L’Angleterre a remporté en prolongation, face à la Norvège, un quart de finale (2-1) d’abord soporifique puis emballant avant d’être irrespirable. Grâce notamment à un doublé de Jude Bellingham, les Anglais vont disputer leur quatrième demi-finale de Coupe du monde mercredi 15 juillet (19h TU) contre le vainqueur d’Argentine-Suisse.
On attendait « l’ouragan Harry Kane », auteur de six buts depuis le début de la Coupe du monde ; à la place, on a eu Jude Bellingham, double buteur magnifique qui a sorti l’Angleterre d’un mauvais pas après avoir concédé le premier but. Le joueur du Real Madrid a permis aux siens de recoller d’abord, avant de leur offrir la victoire lors de la prolongation, au terme d’une rencontre que l’Angleterre a eu du mal à maîtriser.
Pour tout dire, on a eu vraiment peur pour ce quart de finale, parti au petit trot et rythmé comme un sprint de tortues, au point de trouver presque indécente la première pause fraîcheur au regard de l’intensité du match dans ces premières minutes. Et la chaleur, 31 degrés au Hard Rock Stadium de Miami, n’expliquait pas tout.
Deux faits illustrent ce début de match soporifique entre une Angleterre qui a le ballon et ne sait pas quoi en faire, et une Norvège, regroupée en 4-5-1, qui semble ne pas en vouloir : la première « occasion » arrive à la 29e minute avec un coup franc frappé au-dessus de la cage norvégienne par Harry Kane, et le premier ballon norvégien atterrit dans la surface anglaise à la demi-heure de jeu.
Et puis… « boum ! » Andreas Schjelderup, sur le côté gauche, ouvre le score d’une magnifique frappe du gauche qui touche le poteau de Pickford avant de finir au fond des filets (36e).
Deux buts refusés !
Pour le coup, personne ne s’attendait à ce pétard tant le « row » des supporters norvégiens faisait plus de spectacle en tribunes à ce moment que les Vikings sur la pelouse. En tout cas, cela aura le don de lancer définitivement ce quart de finale, avec les hommes de Stale Solbakken qui poussent avec des occasions de Sorloth (39e) et Odegaard (40e), avant que le premier ne gâche un super contre en oubliant son coéquipier Haaland (44e). On se demande comment l’Angleterre aurait pu se relever avec un deuxième but à ce moment de la rencontre. Mais les Three Lions ne vont pas douter bien longtemps grâce à un exploit personnel de Jude Bellingham, qui transperce la défense norvégienne avant de battre Nyland (45+2). Un autre bijou !
Enfin, ce choc annoncé, avec en tête de file les buteurs Erling Haaland et Harry Kane, répondait aux attentes. Le dernier nommé va d’ailleurs s’illustrer en inscrivant un but, finalement refusé pour hors-jeu juste avant la mi-temps (45+4).
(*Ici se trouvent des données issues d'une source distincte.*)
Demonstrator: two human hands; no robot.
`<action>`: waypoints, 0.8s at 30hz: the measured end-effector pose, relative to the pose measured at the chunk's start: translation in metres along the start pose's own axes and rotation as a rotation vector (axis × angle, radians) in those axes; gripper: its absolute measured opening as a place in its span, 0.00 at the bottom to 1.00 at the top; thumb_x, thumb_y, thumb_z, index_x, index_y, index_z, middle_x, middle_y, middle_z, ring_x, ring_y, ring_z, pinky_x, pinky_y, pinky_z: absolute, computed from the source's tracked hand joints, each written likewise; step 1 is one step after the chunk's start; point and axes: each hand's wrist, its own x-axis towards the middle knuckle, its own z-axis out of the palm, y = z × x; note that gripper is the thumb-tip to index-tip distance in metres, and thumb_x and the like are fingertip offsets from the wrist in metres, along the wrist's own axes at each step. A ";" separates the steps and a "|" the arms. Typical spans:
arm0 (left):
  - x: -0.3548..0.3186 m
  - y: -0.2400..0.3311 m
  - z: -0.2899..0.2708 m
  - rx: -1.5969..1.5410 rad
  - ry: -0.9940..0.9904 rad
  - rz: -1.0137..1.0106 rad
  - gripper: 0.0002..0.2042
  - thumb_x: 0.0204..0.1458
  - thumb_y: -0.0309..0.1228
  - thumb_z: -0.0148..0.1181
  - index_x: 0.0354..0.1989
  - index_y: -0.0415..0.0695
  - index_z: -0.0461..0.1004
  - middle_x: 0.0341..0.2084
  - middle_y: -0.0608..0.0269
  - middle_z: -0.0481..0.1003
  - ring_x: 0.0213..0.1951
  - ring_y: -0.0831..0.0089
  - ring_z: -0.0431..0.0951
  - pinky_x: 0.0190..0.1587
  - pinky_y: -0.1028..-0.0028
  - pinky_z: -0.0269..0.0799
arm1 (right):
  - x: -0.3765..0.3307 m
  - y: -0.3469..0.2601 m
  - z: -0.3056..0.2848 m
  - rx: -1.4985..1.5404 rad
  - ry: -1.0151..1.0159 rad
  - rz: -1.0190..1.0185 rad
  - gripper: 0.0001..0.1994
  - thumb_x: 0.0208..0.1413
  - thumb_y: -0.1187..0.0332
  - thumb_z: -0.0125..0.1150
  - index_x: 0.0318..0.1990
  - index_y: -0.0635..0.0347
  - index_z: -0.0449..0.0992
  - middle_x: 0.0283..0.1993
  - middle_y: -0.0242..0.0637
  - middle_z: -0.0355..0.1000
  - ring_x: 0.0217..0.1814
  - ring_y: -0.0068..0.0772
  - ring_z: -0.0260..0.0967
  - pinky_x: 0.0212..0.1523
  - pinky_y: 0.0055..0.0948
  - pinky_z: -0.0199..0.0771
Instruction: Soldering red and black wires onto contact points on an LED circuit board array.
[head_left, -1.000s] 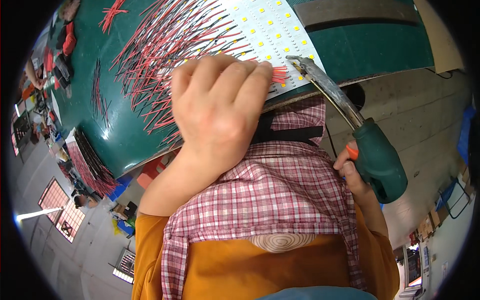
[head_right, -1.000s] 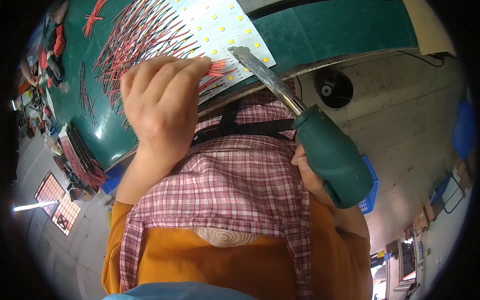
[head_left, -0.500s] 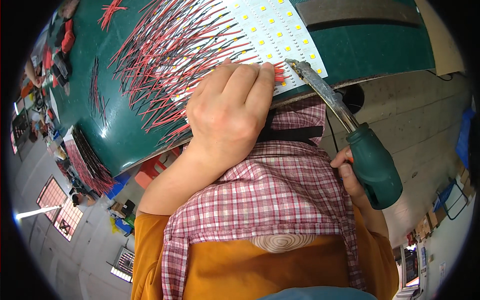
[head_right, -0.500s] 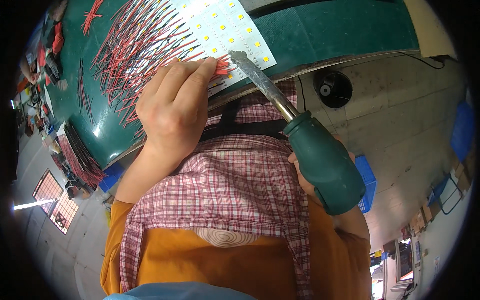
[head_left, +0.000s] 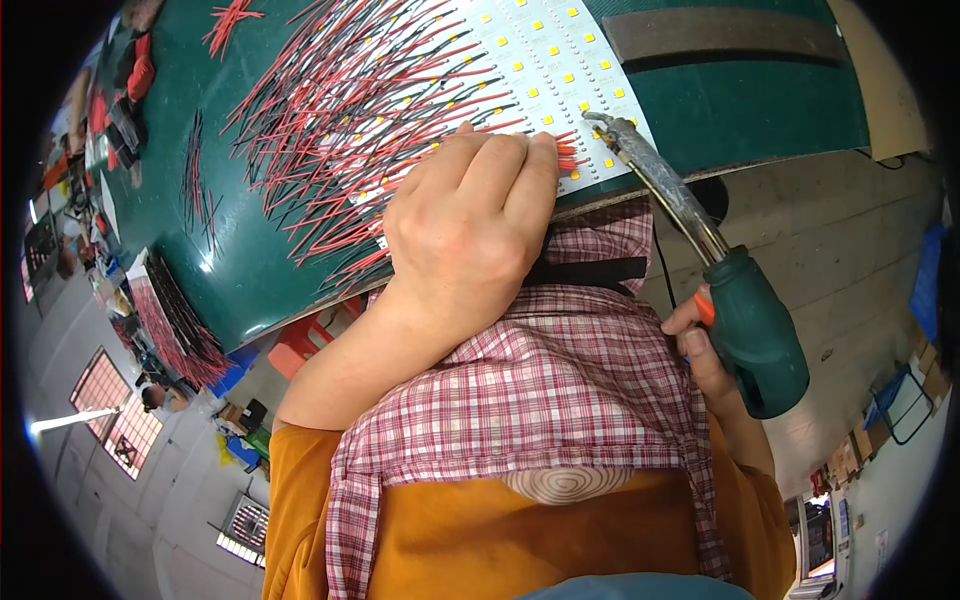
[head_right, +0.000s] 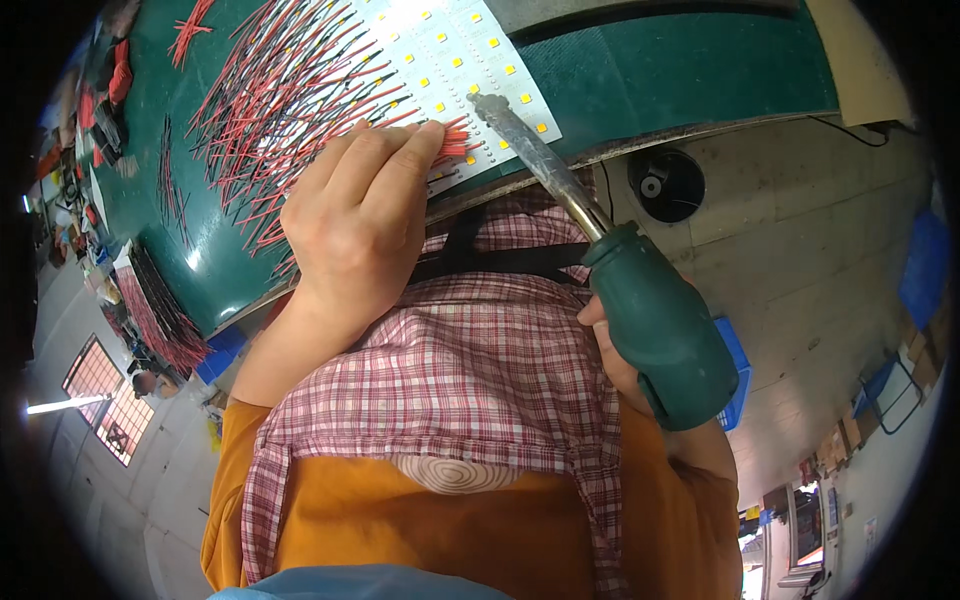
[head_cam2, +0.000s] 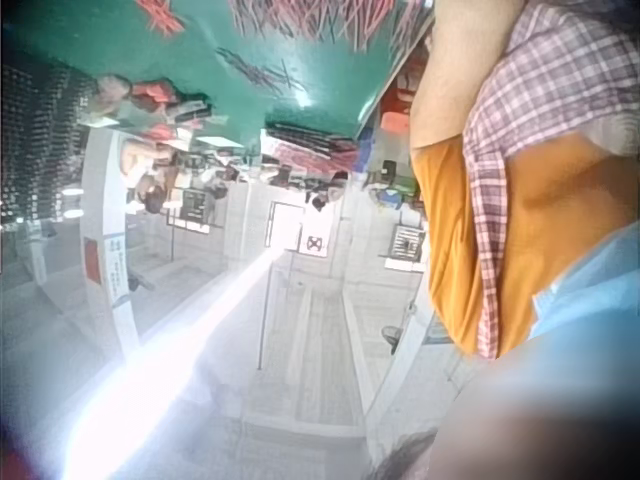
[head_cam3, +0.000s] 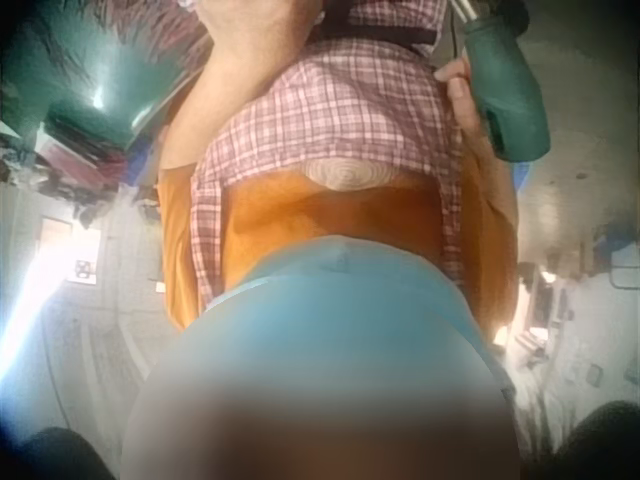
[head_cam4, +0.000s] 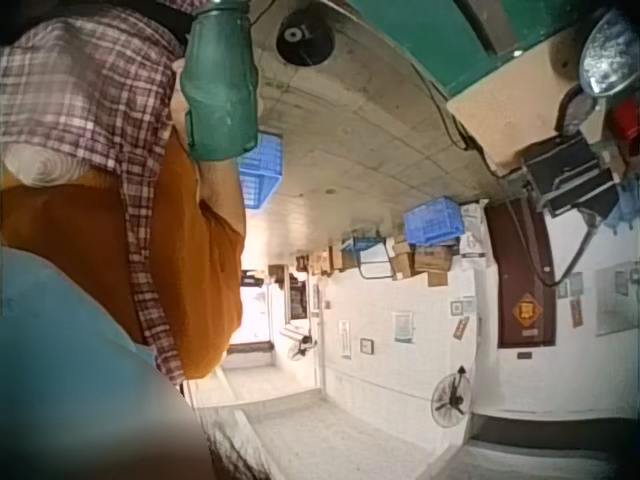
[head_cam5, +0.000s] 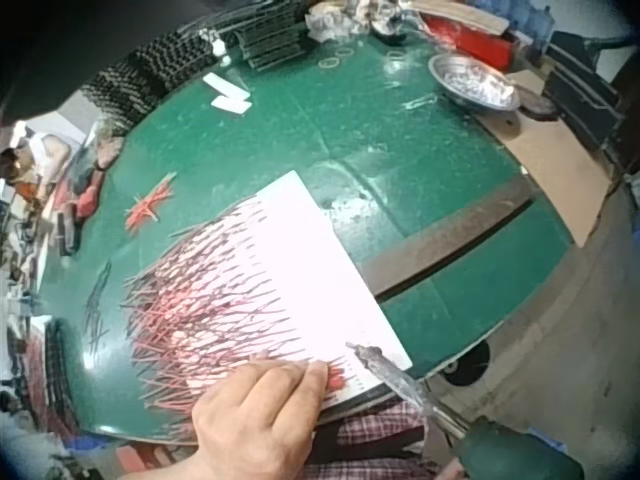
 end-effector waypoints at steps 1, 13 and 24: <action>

La Norvège aura également son but refusé après que Lysaker Heggem pense redonner l’avantage sur corner à son équipe (55e). Mais après consultation de la VAR, l’arbitre français Clément Turpin annule le but à cause d’une faute dans la surface d’Erling Haaland.
De soporifique, le match tourne à l’emballement et à l’incertitude entre deux équipes qui se valent. La tension gagne les rangs des deux équipes. L’Angleterre ne se prive pas d’attaquer, face à une Norvège qui fait peur en contre avec les rentrées des virevoltants Nusa et Bobb. La barre sauve les Anglais sur une reprise de la tête d’Ajer (75e), au moment où la partie commence à devenir irrespirable. Et au moment où l’on se dit qu’on n’a pas encore vu Haaland en action.
Haaland invisible…
Mais c’est la Norvège qui est proche de la punition, avec Nyland qui tarde à dégager son ballon et se fait contrer par Spence, mais le cadre se dérobe (90+1). Une alerte qui n’a pas suffi au gardien norvégien, qui allait relâcher un ballon sur une frappe de Morgan Rogers que Jude Bellingham va convertir en but décisif.
La prolongation venait de débuter (93e) et l’Angleterre prenait les devants pour ne plus lâcher l’affaire. Malgré un penalty sifflé puis refusé à Djed Spence (99e), les hommes de Thomas Tuchel vont tenir bon. Ils vont surtout réussir l’exploit d’éteindre pendant 105 minutes le redoutable Erling Haaland, remplacé sur la fin, et qui n’a pas eu une occasion à se mettre sous la dent.
Après 2018, l’Angleterre retrouve le dernier carré mondial et attend désormais le vainqueur d’Argentine-Suisse.